*** Begin section ***

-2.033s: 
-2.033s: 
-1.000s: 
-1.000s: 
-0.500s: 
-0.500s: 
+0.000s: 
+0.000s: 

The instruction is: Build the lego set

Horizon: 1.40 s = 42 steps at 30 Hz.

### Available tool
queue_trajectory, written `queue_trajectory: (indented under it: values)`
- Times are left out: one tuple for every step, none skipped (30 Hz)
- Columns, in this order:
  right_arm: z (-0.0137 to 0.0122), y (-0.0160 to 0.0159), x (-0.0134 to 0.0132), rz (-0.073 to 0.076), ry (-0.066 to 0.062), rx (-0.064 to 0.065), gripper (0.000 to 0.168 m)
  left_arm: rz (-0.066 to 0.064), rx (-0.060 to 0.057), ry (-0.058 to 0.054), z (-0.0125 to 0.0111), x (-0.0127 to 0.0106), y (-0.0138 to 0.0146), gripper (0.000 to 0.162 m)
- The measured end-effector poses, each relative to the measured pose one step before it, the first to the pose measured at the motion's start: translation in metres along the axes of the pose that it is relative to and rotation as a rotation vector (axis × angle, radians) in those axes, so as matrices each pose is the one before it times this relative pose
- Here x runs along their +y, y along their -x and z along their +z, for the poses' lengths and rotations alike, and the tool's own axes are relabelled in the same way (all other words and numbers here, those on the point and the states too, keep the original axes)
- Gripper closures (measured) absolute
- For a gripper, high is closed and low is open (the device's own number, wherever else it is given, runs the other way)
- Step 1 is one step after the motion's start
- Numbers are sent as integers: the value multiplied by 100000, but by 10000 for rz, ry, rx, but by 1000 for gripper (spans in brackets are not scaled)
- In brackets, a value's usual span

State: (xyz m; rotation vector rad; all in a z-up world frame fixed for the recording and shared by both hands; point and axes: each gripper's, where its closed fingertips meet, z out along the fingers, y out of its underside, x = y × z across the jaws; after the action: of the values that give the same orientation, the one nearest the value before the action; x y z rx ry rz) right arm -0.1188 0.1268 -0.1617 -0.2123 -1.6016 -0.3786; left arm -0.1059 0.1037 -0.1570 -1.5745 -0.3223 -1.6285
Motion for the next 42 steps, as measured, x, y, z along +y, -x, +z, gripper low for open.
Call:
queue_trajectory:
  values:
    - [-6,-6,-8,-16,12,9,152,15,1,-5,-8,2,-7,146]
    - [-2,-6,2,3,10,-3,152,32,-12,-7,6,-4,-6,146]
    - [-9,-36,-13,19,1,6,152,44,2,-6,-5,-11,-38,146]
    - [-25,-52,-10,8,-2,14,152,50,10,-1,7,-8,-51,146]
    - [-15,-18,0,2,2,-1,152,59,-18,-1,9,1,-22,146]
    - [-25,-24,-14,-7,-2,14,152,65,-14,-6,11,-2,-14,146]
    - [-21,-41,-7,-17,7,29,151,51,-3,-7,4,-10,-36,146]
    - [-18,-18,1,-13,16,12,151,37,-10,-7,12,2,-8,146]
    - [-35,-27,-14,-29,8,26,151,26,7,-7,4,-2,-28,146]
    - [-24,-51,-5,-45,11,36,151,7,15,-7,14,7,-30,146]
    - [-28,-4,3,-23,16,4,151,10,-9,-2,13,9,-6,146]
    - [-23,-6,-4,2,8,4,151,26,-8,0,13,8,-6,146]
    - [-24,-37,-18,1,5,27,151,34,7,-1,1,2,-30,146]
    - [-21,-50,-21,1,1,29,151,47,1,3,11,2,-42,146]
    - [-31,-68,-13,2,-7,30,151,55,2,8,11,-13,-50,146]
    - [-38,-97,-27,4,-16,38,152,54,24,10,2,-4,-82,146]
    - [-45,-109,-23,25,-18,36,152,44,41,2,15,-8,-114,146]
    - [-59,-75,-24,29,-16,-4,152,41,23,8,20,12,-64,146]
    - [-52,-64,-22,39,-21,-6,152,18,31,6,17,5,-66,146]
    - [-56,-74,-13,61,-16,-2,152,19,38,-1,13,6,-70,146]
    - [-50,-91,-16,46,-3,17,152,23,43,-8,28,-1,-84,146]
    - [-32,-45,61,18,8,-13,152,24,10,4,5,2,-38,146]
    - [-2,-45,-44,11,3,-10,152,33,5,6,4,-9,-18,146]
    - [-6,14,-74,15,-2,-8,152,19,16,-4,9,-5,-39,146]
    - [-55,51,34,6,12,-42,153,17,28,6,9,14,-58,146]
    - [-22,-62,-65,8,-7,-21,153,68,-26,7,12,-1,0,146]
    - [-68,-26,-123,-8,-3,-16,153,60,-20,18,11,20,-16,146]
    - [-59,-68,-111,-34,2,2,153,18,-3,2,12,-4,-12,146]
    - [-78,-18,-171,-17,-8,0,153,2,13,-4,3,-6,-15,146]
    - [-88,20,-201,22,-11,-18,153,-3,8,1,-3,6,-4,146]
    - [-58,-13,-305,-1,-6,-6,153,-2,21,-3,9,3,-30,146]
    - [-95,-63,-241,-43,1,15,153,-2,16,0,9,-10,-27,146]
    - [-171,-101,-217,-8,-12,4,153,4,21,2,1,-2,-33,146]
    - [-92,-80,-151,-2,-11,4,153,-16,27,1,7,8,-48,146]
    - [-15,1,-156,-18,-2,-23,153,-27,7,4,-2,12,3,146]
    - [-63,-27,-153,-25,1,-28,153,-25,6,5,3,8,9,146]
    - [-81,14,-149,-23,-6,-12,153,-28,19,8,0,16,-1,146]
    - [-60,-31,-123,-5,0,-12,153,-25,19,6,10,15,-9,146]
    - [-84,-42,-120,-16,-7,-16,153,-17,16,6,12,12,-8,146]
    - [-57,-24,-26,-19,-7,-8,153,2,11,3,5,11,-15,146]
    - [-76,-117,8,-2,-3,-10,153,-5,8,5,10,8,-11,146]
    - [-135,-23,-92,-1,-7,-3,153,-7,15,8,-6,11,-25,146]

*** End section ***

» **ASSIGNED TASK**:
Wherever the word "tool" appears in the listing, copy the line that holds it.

» **ANSWER SECTION**:
### Available tool
- Here x runs along their +y, y along their -x and z along their +z, for the poses' lengths and rotations alike, and the tool's own axes are relabelled in the same way (all other words and numbers here, those on the point and the states too, keep the original axes)

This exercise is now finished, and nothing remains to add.